How many lines of these entries include the string "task"? State the number alone.

* * * * * * *

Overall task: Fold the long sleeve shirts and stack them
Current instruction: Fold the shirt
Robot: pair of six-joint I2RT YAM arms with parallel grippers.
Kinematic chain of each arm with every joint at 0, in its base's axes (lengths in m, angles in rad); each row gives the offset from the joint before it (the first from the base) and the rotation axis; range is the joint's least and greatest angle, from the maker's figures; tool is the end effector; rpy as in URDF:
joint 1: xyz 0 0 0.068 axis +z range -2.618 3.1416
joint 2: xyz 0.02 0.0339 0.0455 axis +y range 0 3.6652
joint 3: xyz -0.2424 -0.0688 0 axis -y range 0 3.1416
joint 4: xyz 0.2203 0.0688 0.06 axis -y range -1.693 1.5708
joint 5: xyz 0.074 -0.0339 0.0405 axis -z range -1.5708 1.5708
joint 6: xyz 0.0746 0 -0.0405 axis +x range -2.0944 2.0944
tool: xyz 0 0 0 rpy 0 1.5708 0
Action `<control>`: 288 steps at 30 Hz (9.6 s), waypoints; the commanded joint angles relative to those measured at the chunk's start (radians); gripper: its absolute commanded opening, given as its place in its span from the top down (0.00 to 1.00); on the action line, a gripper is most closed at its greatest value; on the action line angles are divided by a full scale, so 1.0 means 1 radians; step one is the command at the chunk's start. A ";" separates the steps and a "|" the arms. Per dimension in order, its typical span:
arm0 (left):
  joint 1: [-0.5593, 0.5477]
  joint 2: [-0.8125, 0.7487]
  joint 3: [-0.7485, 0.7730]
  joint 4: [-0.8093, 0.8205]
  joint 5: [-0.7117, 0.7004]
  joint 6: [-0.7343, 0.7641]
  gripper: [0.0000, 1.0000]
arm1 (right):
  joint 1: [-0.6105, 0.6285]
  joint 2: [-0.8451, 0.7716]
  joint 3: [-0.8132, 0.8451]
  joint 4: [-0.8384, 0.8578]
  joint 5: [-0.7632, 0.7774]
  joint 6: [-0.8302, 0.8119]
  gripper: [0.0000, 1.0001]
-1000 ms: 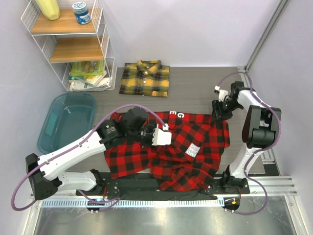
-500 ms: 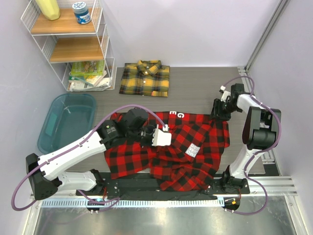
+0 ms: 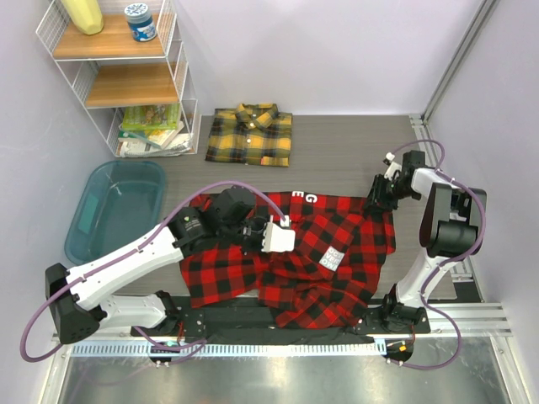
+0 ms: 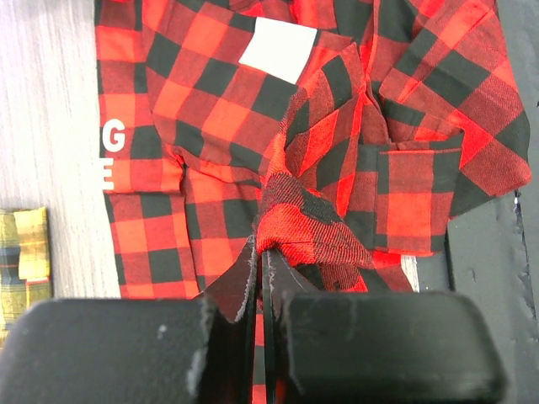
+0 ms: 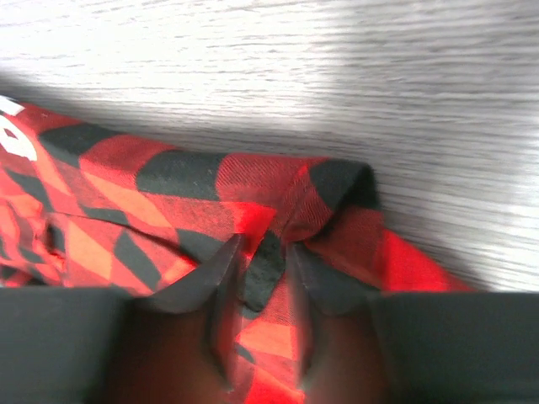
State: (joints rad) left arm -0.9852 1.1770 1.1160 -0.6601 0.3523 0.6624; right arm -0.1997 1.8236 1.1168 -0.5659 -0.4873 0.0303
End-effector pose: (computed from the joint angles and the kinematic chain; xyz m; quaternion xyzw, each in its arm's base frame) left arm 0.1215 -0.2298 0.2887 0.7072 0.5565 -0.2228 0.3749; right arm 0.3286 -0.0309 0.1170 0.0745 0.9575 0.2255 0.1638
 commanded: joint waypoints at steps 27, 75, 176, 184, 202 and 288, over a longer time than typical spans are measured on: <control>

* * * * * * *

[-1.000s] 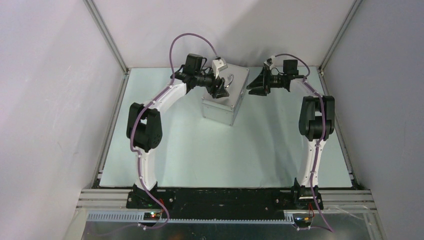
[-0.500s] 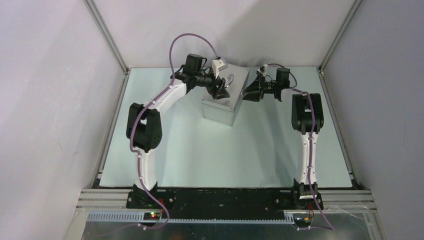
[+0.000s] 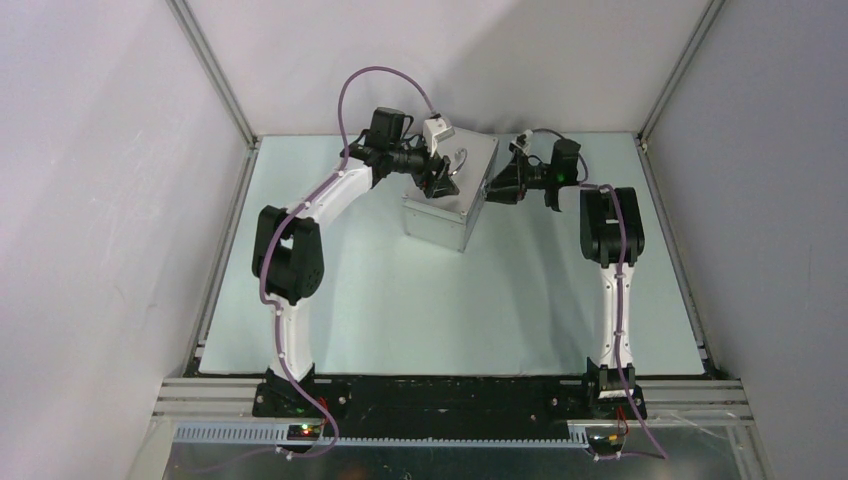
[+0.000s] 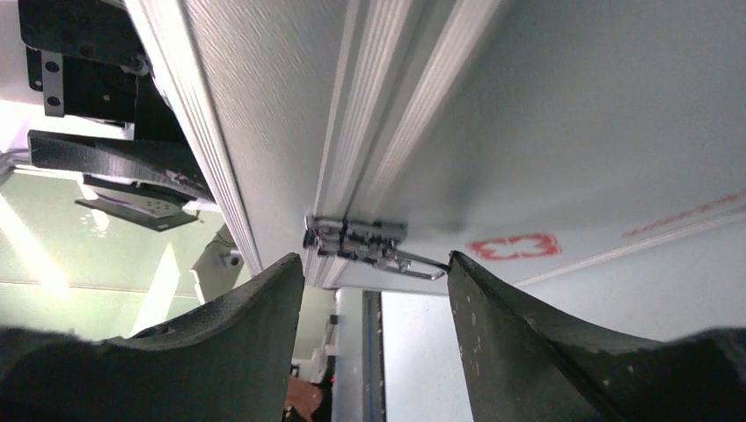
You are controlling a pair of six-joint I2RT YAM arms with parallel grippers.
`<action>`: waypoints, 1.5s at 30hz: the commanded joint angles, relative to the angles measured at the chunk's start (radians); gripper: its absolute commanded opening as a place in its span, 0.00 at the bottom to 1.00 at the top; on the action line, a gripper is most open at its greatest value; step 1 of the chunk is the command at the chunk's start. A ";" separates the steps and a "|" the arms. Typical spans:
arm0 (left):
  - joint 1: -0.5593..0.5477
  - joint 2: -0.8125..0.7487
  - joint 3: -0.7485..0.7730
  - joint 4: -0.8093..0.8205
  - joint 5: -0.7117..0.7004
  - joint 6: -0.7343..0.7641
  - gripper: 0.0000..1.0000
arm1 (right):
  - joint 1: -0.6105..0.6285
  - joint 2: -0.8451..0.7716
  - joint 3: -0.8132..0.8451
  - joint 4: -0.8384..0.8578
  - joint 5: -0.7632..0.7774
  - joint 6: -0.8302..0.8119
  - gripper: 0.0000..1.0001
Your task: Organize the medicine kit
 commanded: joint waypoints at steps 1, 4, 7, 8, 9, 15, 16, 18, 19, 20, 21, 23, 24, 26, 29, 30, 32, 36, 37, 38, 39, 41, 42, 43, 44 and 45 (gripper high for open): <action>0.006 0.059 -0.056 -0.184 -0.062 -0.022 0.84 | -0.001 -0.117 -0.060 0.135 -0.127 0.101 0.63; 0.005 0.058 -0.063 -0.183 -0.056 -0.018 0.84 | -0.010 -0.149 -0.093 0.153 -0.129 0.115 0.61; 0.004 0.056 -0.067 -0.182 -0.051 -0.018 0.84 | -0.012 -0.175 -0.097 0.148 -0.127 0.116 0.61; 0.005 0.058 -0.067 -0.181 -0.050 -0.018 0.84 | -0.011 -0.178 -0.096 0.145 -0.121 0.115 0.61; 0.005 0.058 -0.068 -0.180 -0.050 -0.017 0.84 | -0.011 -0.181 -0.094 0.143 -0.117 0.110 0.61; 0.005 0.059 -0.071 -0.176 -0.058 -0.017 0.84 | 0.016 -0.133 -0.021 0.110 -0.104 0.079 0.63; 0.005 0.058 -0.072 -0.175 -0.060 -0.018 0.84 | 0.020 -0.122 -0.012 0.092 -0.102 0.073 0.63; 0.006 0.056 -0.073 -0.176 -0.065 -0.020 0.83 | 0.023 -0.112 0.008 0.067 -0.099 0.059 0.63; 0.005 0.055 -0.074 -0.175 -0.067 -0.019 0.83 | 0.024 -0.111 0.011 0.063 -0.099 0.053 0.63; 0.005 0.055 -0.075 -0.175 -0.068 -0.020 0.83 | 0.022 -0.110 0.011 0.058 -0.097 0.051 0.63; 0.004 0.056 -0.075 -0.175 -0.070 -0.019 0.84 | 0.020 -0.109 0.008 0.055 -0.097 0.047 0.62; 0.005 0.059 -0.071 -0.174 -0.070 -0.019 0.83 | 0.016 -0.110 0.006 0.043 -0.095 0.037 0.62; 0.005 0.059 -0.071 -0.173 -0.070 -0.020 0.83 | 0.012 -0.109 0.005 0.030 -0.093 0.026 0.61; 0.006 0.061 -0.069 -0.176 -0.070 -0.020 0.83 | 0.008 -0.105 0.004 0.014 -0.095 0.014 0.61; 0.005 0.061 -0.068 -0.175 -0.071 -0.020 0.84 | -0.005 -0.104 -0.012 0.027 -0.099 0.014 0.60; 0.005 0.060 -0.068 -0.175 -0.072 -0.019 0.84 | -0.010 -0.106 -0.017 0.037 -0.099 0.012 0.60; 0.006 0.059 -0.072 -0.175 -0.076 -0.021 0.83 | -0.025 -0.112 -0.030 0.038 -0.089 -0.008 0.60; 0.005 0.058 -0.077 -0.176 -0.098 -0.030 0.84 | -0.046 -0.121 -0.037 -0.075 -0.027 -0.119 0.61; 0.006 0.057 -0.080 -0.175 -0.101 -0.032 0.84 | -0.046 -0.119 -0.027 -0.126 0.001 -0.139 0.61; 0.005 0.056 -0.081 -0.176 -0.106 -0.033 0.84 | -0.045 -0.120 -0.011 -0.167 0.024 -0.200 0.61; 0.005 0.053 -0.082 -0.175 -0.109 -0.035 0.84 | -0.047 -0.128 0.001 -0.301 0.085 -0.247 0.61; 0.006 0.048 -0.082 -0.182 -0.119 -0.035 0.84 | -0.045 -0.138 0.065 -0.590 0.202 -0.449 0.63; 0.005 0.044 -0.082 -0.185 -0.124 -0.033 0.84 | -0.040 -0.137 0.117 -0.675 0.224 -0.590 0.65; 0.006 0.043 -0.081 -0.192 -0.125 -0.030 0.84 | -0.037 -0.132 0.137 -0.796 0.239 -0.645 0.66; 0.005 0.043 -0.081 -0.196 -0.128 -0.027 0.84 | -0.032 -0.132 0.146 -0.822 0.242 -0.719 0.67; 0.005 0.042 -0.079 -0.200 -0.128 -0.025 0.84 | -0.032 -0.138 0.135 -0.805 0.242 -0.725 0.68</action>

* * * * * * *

Written answer: 2